■ Task to carry out ■
Output all of the material exactly; leave out no line.

■ Provided material ■
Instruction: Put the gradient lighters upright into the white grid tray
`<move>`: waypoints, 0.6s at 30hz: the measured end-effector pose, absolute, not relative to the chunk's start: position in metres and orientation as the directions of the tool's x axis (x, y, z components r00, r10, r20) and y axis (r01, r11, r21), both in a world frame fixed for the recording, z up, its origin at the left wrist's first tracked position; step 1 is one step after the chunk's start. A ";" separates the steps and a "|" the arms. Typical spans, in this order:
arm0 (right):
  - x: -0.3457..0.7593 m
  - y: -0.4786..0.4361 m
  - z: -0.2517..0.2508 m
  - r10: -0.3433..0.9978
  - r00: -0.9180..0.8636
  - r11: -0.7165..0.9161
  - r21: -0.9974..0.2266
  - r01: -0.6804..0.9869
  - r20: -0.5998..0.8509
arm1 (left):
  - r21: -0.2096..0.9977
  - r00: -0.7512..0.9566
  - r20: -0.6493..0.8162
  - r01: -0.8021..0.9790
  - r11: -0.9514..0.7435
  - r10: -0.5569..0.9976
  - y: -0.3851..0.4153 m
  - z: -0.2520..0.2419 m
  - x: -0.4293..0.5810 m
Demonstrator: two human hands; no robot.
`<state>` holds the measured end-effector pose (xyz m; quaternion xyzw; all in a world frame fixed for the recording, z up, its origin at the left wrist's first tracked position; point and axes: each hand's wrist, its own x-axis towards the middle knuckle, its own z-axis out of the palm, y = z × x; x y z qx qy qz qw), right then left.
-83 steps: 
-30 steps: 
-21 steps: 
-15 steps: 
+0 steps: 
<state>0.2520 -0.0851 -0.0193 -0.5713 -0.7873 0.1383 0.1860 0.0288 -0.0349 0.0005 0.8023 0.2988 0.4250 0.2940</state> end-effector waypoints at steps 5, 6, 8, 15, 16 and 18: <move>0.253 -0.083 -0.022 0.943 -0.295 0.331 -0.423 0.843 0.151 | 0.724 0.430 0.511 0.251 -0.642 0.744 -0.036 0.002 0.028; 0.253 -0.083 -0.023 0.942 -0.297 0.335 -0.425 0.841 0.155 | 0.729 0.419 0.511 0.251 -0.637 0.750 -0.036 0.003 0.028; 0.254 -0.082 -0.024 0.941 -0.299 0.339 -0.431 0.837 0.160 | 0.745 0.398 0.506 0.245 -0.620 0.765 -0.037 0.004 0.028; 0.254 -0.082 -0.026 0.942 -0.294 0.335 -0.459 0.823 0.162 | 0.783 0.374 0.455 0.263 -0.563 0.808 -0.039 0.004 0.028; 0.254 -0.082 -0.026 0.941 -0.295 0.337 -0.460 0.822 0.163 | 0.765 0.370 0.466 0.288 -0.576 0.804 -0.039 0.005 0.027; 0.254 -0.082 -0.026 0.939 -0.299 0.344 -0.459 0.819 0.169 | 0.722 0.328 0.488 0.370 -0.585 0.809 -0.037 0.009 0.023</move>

■ Solution to the exercise ■
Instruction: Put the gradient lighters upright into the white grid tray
`<move>`: waypoints, 0.6s at 30hz: the measured end-effector pose, absolute, not relative to the chunk's start: position in metres and orientation as the directions of the tool's x axis (x, y, z components r00, r10, r20) and y axis (r01, r11, r21), both in a world frame fixed for the recording, z up, its origin at the left wrist's first tracked position; step 1 is one step after the chunk's start. A ";" separates the steps and a "|" the arms. Typical spans, in this order:
arm0 (right):
  - x: -0.3457..0.7593 m
  - y: -0.4786..0.4361 m
  - z: -0.2517..0.2508 m
  - r10: -0.3433..0.9978
  - r00: -0.9180..0.8636
  - r11: -0.7165..0.9161
  - r21: -0.9974..0.2266
  - r01: -0.6804..0.9869
  - r20: -0.5998..0.8509
arm1 (left):
  - r21: -0.2096..0.9977
  - r00: -0.7512..0.9566
  - r20: -0.6493..0.8162
  - r01: -0.8021..0.9790
  - r11: -0.9514..0.7435
  - r10: -0.5569..0.9976
  - y: -0.3851..0.4153 m
  - z: -0.2520..0.2419 m
  - x: -0.4293..0.5810 m
Demonstrator: two human hands; no robot.
`<state>` holds the measured end-effector pose (xyz m; quaternion xyzw; all in a world frame fixed for the recording, z up, its origin at the left wrist's first tracked position; point and axes: each hand's wrist, its own x-axis towards the middle knuckle, its own z-axis out of the palm, y = z × x; x y z qx qy qz qw), right then left.
-83 steps: 
-30 steps: 
-21 steps: 
-15 steps: 
+0 steps: 
<state>0.2520 -0.0851 -0.0193 -0.5713 -0.7873 0.1383 0.1860 0.0288 -0.0349 0.0005 0.8023 0.2988 0.4250 0.2940</state> end-effector waypoints at steps 5, 6, 8, 15, 16 and 18: <move>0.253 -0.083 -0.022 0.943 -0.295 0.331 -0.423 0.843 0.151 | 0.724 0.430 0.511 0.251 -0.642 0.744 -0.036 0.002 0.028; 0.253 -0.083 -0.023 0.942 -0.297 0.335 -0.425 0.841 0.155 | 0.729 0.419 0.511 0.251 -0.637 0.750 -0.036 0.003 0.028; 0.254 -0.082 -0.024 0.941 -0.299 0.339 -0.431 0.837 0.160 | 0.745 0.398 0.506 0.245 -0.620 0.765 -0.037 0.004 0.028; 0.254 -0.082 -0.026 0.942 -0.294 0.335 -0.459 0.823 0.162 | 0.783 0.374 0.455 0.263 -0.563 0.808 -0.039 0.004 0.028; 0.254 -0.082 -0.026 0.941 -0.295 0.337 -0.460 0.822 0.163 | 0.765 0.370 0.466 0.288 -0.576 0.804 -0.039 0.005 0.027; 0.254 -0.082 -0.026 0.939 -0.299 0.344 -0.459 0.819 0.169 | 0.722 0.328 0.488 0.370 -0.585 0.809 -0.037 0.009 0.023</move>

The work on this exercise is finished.